#### Extracted material ####

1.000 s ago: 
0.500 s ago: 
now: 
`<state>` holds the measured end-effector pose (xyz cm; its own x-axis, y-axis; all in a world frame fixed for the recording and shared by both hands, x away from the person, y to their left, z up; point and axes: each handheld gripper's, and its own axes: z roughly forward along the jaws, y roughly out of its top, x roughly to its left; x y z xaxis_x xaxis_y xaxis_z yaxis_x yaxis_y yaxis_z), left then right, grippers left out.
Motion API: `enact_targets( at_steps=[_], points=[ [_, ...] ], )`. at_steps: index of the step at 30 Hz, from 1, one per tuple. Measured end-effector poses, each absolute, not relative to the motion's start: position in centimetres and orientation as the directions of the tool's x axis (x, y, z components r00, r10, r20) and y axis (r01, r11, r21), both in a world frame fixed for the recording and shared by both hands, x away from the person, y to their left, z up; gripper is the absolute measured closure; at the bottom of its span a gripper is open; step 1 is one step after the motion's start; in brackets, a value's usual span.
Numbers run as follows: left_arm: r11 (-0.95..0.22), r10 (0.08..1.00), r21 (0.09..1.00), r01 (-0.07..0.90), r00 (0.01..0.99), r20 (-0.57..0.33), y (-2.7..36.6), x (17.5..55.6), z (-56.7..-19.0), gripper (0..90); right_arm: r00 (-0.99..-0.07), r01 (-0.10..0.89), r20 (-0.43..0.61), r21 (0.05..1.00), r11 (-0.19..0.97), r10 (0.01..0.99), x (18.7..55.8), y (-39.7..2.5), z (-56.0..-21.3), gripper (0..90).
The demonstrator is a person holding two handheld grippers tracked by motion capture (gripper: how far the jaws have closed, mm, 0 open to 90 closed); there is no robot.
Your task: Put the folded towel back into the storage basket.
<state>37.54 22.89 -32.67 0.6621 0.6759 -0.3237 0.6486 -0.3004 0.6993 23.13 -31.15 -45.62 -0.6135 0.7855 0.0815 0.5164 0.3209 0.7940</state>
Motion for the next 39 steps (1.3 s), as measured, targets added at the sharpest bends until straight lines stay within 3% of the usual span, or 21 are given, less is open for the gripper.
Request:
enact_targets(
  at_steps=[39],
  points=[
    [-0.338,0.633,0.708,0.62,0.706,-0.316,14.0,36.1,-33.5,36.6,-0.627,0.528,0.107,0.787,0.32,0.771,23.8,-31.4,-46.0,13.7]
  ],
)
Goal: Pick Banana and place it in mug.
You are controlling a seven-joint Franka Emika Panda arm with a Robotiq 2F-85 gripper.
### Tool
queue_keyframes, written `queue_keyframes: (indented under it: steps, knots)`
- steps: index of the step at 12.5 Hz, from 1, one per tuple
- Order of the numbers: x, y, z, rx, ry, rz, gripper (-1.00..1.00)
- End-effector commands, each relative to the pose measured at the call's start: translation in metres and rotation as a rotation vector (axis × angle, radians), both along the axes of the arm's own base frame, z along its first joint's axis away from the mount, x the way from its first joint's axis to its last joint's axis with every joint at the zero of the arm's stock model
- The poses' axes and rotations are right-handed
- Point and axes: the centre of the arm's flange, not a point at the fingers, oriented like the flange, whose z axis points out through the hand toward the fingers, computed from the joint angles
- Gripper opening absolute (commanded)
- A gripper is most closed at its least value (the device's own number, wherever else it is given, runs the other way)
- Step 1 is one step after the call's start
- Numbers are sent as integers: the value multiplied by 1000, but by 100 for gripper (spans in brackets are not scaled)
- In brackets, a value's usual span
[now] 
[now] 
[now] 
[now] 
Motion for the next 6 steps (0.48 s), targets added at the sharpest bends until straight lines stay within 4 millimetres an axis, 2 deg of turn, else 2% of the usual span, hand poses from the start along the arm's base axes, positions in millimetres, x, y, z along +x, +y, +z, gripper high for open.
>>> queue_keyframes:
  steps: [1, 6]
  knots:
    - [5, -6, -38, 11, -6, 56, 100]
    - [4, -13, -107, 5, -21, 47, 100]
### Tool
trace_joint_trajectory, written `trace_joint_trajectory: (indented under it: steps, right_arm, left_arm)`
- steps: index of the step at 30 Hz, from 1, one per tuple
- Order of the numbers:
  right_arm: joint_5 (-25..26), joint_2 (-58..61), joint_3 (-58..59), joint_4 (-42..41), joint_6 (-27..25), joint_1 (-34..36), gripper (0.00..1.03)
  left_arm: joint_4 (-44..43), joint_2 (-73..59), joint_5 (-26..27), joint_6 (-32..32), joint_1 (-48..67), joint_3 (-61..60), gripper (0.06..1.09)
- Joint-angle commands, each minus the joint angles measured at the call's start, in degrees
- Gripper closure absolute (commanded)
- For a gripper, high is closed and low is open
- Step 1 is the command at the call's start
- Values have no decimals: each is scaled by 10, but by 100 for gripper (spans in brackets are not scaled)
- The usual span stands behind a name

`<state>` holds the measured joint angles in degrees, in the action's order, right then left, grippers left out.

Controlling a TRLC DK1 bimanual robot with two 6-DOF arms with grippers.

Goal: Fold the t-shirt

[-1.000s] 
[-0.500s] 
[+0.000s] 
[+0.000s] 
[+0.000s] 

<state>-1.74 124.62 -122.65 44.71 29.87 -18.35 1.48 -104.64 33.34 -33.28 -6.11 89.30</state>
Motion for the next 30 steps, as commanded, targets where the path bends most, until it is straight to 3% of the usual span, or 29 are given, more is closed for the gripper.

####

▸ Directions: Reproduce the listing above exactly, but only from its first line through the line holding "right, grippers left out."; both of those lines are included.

▸ Task answer:
1.000 s ago: 
0.500 s ago: 
now: 
`<state>` holds the measured end-effector pose (xyz cm; its own x-axis, y-axis; all in a world frame fixed for the recording and shared by both hands, x away from the person, y to their left, z up; point and axes: each handheld gripper's, and its own axes: z roughly forward along the jaws, y roughly out of its top, x roughly to its left; x y z xaxis_x xaxis_y xaxis_z yaxis_x yaxis_y yaxis_z), left then right, grippers left out.

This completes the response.